US soldiers and Iraqi police had just sat down for lunch inside a police building in Mosul. Flak vests and other protective gear were removed. A door to the room was left ajar - just wide enough for the barrels of Iraqi police AK-47s to be poked inside. The attackers fired.
Then again. The suspected gunmen _ an Iraqi police officer still in his teens and a young sergeant _ ran toward a waiting car with return fire kicking up dust around them. The car swerved around a checkpoint and the attackers were gone. They are still missing.
The February 24 shooting _ which killed a US soldier and an interpreter and wounded five others _ was an alarming inside job that reinforced what many fear: insurgents and sympathisers possibly infiltrating the ranks of Iraq's security forces. The US military called it an "isolated incident."

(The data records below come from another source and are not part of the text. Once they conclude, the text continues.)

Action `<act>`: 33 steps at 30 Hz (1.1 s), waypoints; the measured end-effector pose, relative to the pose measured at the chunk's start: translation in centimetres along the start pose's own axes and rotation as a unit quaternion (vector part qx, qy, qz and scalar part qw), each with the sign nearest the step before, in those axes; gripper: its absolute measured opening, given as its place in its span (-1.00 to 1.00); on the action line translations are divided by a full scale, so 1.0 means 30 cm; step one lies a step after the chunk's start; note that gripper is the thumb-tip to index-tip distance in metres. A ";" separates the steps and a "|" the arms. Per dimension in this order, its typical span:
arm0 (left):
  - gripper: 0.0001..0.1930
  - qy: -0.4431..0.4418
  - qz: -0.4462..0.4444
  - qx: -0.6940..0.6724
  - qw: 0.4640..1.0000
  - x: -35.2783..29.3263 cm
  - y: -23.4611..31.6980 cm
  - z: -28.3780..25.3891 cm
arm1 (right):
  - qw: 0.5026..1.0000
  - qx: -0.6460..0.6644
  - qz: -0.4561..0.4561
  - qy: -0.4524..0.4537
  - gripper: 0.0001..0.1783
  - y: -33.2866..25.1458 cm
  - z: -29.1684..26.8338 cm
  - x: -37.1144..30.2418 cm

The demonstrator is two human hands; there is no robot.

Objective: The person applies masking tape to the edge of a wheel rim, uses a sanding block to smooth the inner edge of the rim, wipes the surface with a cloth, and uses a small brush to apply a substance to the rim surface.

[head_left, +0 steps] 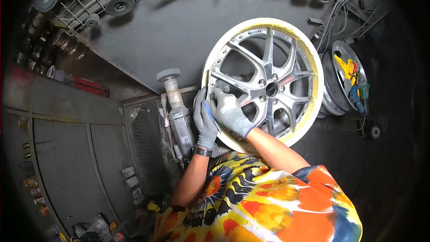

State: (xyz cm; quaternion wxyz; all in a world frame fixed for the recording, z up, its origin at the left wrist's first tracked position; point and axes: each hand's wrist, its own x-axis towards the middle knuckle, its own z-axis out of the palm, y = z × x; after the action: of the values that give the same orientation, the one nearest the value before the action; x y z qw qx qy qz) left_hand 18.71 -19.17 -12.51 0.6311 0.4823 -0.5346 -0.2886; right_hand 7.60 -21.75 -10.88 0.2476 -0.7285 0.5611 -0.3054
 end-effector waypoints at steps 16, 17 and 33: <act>-0.53 0.014 -0.046 -0.035 0.998 -0.054 -0.011 0.002 | 1.000 0.001 0.024 -0.004 -0.78 -0.023 -0.017 0.016; -0.53 0.014 -0.044 -0.036 0.998 -0.048 -0.011 0.003 | 0.999 -0.014 0.031 -0.033 -0.77 -0.020 -0.030 0.019; -0.54 0.018 -0.026 -0.035 0.999 -0.053 -0.012 -0.001 | 0.995 -0.005 0.050 -0.082 -0.74 -0.058 -0.062 0.025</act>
State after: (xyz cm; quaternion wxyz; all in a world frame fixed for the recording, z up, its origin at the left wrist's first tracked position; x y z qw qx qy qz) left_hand 18.38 -17.88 -13.48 0.6498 0.4787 -0.4999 -0.3142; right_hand 7.55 -22.07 -8.26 0.3046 -0.7232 0.5760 -0.2288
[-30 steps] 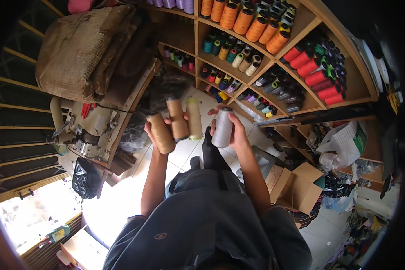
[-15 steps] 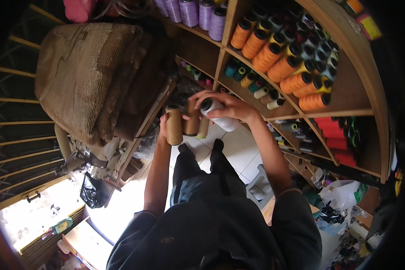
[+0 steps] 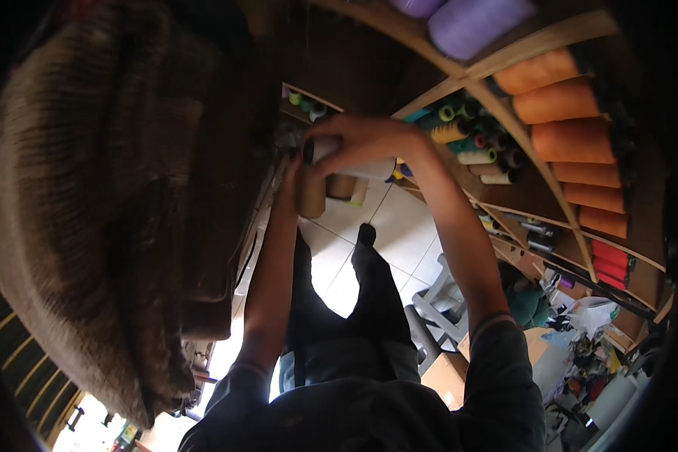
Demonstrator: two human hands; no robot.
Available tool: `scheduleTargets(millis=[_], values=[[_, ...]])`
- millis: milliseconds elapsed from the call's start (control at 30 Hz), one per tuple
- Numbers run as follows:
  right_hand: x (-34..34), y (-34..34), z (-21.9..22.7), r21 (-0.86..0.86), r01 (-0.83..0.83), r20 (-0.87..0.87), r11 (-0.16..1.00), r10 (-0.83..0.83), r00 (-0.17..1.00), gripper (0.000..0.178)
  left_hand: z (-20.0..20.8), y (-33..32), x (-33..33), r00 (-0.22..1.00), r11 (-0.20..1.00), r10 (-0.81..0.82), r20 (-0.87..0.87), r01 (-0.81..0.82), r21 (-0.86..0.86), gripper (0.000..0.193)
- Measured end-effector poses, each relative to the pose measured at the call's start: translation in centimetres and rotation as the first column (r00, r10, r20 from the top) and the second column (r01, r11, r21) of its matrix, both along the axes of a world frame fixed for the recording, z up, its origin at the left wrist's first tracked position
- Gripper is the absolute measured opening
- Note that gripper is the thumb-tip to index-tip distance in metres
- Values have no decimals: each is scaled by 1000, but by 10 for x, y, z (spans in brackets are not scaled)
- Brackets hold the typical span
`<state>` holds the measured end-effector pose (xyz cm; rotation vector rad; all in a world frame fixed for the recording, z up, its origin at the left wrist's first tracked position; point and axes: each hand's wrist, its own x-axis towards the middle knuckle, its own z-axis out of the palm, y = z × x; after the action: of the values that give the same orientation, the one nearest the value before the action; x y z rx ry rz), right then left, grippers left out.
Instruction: The person takes various spools of thread from cardboard boxes on the floor and places them onto shelves, grouping them by color.
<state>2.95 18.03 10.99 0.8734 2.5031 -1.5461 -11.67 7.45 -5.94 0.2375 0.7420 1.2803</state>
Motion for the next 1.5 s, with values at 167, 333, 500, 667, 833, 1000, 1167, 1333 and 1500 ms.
scheduleTargets(millis=[167,333,500,667,833,1000,1167,1333,1500], values=[[-1,17,-38,52,142,-95,988,-137,986,53,-6,38,4,998,997,-46,53,42,72,74],[-8,10,-20,151,389,-215,909,-353,910,52,-45,47,-10,830,949,-281,483,164,270,71],[-12,34,-37,544,572,-250,614,-532,809,52,-62,30,12,841,968,-220,495,251,4,67],[-33,78,-24,656,655,-144,376,-789,598,47,-56,17,16,873,977,-183,452,213,-17,65],[-25,137,-73,736,668,-321,106,-814,484,38,-46,19,18,902,974,-196,386,225,-32,64],[-24,160,-77,631,776,-377,27,-863,337,28,-45,13,13,901,969,-204,382,242,-52,64],[-9,198,-110,732,670,-445,-119,-829,339,36,-56,11,6,790,958,-276,547,271,93,72],[-8,209,-109,764,645,-322,-10,-872,369,43,-48,15,4,882,975,-197,429,224,-13,66],[-9,203,-106,752,659,-330,2,-865,379,43,-30,31,12,888,986,-166,429,153,65,66]])
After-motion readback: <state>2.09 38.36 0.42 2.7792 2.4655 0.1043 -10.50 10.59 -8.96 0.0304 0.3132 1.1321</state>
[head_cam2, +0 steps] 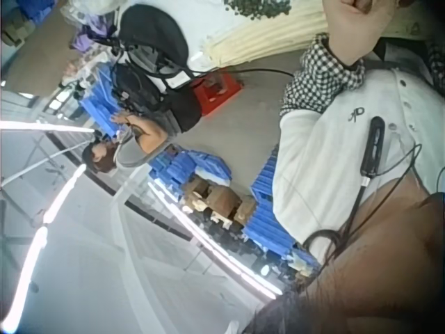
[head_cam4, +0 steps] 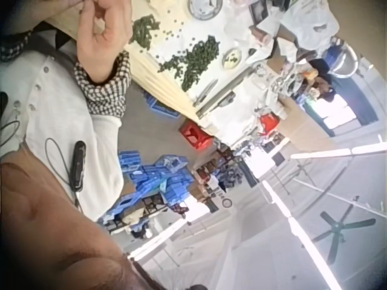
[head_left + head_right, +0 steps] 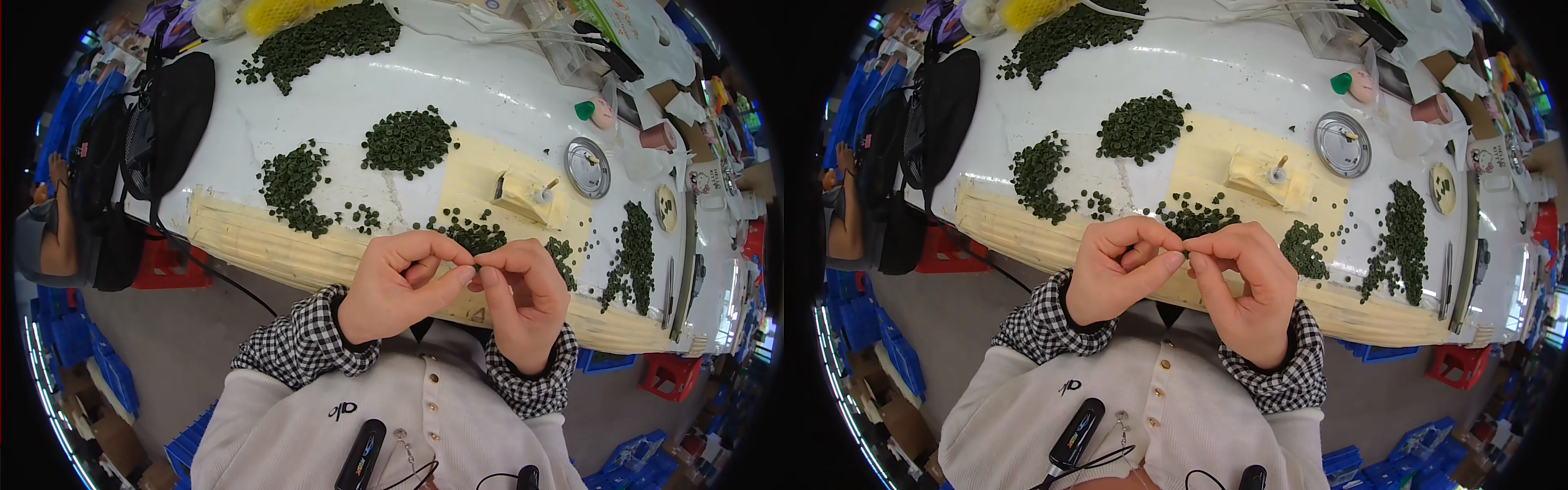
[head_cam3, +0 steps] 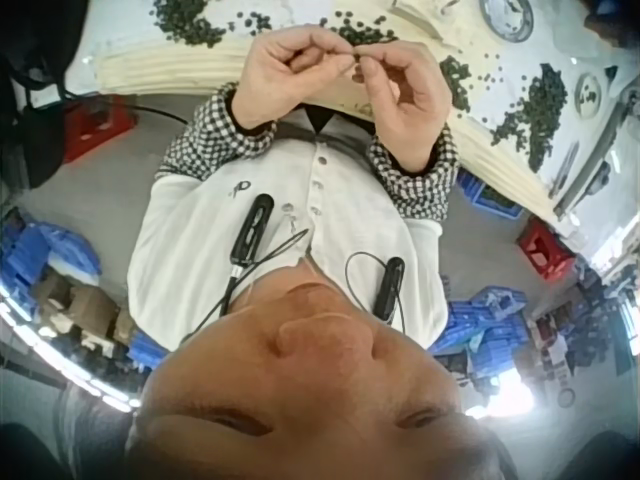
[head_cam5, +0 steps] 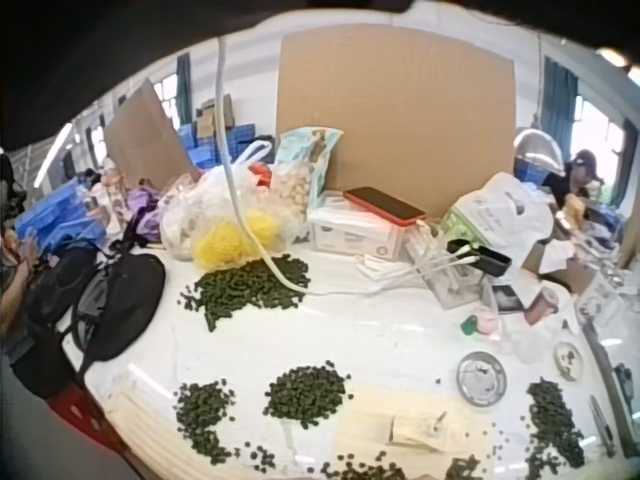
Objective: The person is sorting and inspecting small green plastic components on a factory workbench.
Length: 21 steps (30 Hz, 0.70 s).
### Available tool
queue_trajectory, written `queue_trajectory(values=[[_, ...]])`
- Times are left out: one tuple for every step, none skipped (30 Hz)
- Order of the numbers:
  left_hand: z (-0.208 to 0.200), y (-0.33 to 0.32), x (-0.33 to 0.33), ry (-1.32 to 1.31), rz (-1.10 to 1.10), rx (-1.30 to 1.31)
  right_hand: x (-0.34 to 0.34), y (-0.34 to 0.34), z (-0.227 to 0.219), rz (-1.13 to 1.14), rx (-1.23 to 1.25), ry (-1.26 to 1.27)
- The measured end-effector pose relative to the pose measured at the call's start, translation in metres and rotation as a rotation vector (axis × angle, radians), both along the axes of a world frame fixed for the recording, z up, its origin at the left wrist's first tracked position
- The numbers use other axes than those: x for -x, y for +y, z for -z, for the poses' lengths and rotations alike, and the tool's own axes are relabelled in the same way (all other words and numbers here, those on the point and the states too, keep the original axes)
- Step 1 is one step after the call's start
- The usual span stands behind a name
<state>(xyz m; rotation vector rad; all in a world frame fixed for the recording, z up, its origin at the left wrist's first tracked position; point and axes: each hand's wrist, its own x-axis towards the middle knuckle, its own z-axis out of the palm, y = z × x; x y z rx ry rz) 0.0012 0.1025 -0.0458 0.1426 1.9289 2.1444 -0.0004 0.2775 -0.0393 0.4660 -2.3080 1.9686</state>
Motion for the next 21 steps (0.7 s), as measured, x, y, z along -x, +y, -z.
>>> queue_trajectory(values=[[0.002,0.000,0.000,0.010,-0.005,-0.006,0.000,-0.001,0.000,0.007,0.014,-0.009],[0.004,0.001,0.000,0.022,-0.007,-0.012,0.000,-0.001,0.001,0.015,0.027,-0.017],[0.005,0.002,0.001,0.033,-0.009,-0.018,0.000,-0.002,0.001,0.024,0.040,-0.025],[0.006,0.002,0.001,0.029,-0.011,-0.022,0.000,-0.001,0.000,0.029,0.015,-0.006],[0.006,0.002,0.001,0.024,-0.015,-0.025,0.000,-0.001,0.000,0.031,-0.009,0.013],[0.006,0.003,0.001,0.020,-0.018,-0.028,0.000,-0.001,-0.001,0.035,-0.034,0.031],[0.008,0.003,0.001,0.046,-0.023,-0.038,-0.001,-0.001,0.000,0.026,-0.018,0.019],[0.011,0.003,0.000,0.073,-0.032,-0.048,-0.001,0.000,0.000,0.014,-0.001,0.007],[0.014,0.004,-0.001,0.101,-0.040,-0.059,-0.001,0.000,0.000,0.002,0.015,-0.004],[0.014,0.004,-0.001,0.114,-0.048,-0.067,-0.002,-0.001,0.000,0.003,0.062,-0.048],[0.015,0.004,-0.001,0.128,-0.054,-0.077,-0.003,-0.001,0.000,0.007,0.107,-0.092],[0.015,0.004,-0.001,0.142,-0.060,-0.087,-0.003,-0.002,0.000,0.010,0.153,-0.136],[0.013,0.003,-0.001,0.131,-0.044,-0.062,-0.003,-0.001,0.000,0.007,0.133,-0.122],[0.009,0.002,-0.001,0.120,-0.026,-0.038,-0.003,-0.001,0.000,0.005,0.113,-0.110],[0.007,0.001,-0.001,0.109,-0.009,-0.015,-0.003,0.000,0.000,0.003,0.093,-0.097],[0.006,0.001,-0.001,0.100,-0.008,-0.012,-0.002,0.000,0.000,0.006,0.085,-0.086],[0.006,0.001,-0.001,0.092,-0.009,-0.009,-0.002,-0.001,0.001,0.007,0.076,-0.074],[0.005,0.001,-0.001,0.084,-0.009,-0.007,-0.002,-0.001,0.001,0.009,0.068,-0.062],[0.006,0.001,-0.001,0.080,-0.009,-0.009,-0.002,-0.001,0.001,0.014,0.043,-0.050],[0.006,0.001,-0.002,0.077,-0.010,-0.012,-0.002,-0.001,0.000,0.019,0.019,-0.038],[0.007,0.001,-0.002,0.073,-0.011,-0.014,-0.002,-0.001,0.000,0.024,-0.005,-0.026]])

This is true in one regard: The shooting was one of the few irrefutable examples of deadly turncoats inside the Iraqi forces. On Saturday, an Iraqi soldier killed two American soldiers and wounded three at a combat outpost 12 miles (20 kilometers) south of Mosul, the US military said. Iraqi authorities described the attacker _ who was killed in the gunbattle _ as a rank-and-file soldier who also served as a Sunni Muslim preacher for his unit. But the worry of infiltration is not a new one. During the early stages of the Sunni insurgency in 2004, officials in Baghdad and the Pentagon suggested moles in the security forces were leaking information about troop movements or helping carry out attacks.